→ **EXERCISE DETAILS**
Using the listing below, set down exactly the lines starting at the line that contains "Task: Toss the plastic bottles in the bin" and ending at the line that contains "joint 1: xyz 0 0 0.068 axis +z", both included, and no others.

→ **DATA TO PROCESS**
↓
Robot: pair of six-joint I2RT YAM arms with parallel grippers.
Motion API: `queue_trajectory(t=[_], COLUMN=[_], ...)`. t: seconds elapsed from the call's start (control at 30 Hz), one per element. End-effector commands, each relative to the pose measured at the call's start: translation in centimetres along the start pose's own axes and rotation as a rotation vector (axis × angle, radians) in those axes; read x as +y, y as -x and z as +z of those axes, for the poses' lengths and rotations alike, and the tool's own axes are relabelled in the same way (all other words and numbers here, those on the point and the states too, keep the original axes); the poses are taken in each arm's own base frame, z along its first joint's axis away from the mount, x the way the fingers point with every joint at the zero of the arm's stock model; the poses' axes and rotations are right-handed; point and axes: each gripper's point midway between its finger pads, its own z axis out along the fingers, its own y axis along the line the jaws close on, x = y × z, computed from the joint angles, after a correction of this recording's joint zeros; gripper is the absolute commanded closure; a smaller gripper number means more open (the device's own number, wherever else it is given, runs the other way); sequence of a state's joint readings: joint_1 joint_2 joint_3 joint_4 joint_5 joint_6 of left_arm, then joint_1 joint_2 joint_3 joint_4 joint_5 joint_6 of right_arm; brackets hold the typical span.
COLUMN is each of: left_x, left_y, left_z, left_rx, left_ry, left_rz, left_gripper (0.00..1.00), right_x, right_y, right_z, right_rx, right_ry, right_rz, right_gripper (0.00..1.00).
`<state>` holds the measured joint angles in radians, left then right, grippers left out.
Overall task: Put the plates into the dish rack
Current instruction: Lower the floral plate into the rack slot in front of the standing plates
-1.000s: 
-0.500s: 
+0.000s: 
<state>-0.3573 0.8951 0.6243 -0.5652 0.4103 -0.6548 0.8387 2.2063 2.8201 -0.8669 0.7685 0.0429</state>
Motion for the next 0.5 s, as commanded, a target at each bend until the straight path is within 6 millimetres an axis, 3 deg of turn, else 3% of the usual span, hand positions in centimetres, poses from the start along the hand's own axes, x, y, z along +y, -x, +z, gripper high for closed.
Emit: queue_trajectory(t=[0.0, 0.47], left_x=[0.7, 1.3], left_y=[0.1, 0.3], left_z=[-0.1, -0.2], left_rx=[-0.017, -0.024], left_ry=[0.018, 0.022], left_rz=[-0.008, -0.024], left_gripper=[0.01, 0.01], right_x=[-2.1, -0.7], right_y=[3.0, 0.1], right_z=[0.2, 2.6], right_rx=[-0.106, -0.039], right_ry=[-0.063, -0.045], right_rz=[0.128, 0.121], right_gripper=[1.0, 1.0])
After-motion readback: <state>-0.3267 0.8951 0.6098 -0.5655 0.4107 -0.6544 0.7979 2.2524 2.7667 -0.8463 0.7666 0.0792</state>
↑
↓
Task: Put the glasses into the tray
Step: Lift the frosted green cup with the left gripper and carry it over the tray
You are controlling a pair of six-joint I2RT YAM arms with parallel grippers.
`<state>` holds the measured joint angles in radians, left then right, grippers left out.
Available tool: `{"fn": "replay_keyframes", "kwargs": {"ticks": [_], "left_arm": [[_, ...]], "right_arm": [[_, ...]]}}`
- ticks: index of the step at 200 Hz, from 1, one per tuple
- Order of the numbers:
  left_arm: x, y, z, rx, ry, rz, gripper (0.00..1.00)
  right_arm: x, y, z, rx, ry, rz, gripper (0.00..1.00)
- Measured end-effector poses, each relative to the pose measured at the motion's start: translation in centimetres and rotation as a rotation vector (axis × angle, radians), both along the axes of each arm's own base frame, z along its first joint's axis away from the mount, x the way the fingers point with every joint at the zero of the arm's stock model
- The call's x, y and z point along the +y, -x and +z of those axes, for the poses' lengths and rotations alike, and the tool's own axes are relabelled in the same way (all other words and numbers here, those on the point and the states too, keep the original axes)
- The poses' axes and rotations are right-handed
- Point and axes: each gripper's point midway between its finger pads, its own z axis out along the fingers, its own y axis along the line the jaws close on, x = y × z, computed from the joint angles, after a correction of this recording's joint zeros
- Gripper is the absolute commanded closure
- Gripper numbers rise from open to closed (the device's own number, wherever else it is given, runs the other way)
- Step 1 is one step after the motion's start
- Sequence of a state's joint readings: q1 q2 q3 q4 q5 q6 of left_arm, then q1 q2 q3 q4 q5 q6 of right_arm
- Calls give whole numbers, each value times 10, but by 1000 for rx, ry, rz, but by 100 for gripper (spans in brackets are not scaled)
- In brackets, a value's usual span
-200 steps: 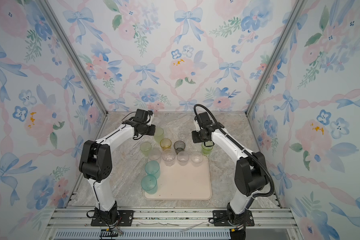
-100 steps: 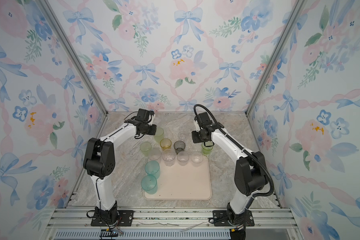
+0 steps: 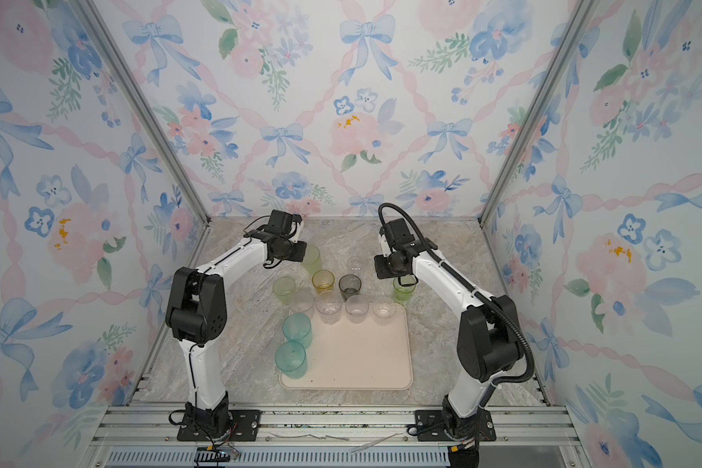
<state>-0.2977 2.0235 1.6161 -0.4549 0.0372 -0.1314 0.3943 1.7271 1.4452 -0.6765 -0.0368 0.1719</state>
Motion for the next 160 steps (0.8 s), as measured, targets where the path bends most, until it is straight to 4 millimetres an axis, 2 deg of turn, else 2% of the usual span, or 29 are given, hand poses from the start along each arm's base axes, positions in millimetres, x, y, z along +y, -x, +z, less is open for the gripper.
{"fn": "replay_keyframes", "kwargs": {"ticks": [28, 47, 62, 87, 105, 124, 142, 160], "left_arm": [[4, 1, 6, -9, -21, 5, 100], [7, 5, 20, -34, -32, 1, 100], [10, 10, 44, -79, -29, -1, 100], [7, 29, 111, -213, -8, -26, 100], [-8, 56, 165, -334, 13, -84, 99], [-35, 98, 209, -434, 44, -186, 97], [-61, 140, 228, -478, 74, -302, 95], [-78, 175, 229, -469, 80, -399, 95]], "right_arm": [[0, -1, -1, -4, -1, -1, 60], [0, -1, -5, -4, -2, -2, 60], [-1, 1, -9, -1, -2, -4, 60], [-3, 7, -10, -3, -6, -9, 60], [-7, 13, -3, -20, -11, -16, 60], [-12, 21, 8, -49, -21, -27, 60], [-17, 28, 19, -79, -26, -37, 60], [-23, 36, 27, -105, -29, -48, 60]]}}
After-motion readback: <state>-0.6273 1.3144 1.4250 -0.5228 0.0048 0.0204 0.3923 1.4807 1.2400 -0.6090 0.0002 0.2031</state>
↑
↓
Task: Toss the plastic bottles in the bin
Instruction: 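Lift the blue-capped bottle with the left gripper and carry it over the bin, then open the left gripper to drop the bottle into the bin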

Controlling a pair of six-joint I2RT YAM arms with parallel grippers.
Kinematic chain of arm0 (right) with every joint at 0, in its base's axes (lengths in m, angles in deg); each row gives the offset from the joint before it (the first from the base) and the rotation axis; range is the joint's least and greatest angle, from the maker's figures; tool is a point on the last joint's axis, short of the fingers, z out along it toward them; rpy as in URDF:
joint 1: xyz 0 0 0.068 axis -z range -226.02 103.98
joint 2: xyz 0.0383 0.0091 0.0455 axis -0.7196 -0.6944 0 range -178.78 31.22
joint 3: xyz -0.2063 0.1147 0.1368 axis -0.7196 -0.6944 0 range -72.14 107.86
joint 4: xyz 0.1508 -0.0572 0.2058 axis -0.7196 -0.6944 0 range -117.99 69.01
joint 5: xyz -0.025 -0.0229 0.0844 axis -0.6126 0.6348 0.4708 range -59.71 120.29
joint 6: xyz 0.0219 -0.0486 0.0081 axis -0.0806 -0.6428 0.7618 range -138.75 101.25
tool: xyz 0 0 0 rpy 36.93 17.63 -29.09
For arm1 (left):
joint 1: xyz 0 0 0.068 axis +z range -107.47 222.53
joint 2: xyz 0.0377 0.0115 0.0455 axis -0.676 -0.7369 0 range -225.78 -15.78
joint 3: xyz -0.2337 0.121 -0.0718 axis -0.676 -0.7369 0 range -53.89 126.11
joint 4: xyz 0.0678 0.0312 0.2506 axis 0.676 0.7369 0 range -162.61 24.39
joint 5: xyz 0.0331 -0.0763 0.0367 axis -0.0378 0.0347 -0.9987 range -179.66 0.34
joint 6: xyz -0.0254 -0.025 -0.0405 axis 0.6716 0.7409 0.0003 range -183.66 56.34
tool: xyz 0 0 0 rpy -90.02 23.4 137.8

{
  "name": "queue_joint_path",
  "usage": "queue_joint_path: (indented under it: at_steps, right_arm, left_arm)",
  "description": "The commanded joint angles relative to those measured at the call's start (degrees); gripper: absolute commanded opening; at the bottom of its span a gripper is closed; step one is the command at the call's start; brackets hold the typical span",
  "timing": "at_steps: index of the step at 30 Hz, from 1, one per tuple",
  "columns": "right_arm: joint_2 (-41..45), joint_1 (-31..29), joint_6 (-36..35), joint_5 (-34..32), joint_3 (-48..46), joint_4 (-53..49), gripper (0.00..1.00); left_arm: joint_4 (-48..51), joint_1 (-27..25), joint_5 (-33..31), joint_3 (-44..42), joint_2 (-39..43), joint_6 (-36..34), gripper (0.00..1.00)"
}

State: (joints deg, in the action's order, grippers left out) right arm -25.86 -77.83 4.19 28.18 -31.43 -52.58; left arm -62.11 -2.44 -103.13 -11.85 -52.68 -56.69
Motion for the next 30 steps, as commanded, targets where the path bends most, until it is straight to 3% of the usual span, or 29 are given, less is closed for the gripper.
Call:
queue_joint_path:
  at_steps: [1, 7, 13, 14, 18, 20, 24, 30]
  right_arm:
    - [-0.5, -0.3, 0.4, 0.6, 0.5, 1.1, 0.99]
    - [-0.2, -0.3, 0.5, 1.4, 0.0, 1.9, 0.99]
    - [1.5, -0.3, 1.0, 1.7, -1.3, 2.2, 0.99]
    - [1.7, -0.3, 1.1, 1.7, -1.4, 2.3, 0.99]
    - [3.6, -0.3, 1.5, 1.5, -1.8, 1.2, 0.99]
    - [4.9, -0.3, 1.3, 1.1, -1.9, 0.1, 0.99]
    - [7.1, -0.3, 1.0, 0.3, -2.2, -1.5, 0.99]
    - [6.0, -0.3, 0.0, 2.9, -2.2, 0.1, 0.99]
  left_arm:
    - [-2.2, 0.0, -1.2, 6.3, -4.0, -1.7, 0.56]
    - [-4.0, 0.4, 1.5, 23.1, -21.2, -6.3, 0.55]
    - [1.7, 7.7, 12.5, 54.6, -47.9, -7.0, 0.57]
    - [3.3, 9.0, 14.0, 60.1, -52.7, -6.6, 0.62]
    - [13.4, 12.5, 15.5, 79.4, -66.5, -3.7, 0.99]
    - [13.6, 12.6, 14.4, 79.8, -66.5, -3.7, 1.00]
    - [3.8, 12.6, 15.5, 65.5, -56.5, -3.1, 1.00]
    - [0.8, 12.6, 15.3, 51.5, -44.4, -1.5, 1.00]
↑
→ **RESULT OF THE EXERCISE**
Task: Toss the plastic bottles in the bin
Instruction: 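Lift the blue-capped bottle with the left gripper and carry it over the bin, then open the left gripper to drop the bottle into the bin
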
Controlling a pair of six-joint I2RT YAM arms with parallel grippers.
Kinematic chain of arm0 (right) with every joint at 0, in its base's axes (lengths in m, angles in deg); each row gives the offset from the joint before it (the first from the base) and the rotation axis; range is the joint's least and greatest angle, from the maker's figures; tool is a point on the last joint's axis, short of the fingers, z out along it toward them; rpy as in URDF:
joint 1: xyz 0 0 0.068 axis -z range -226.02 103.98
joint 2: xyz 0.0383 0.0091 0.0455 axis -0.7196 -0.6944 0 range -178.78 31.22
joint 3: xyz -0.2063 0.1147 0.1368 axis -0.7196 -0.6944 0 range -72.14 107.86
joint 4: xyz 0.1508 -0.0572 0.2058 axis -0.7196 -0.6944 0 range -117.99 69.01
joint 5: xyz -0.025 -0.0229 0.0844 axis -0.6126 0.6348 0.4708 range -59.71 120.29
joint 6: xyz 0.0219 -0.0486 0.0081 axis -0.0806 -0.6428 0.7618 range -138.75 101.25
tool: xyz 0 0 0 rpy 36.93 17.63 -29.09
For arm1 (left):
joint 1: xyz 0 0 0.068 axis +z range -107.47 222.53

No more is needed to finish this exercise.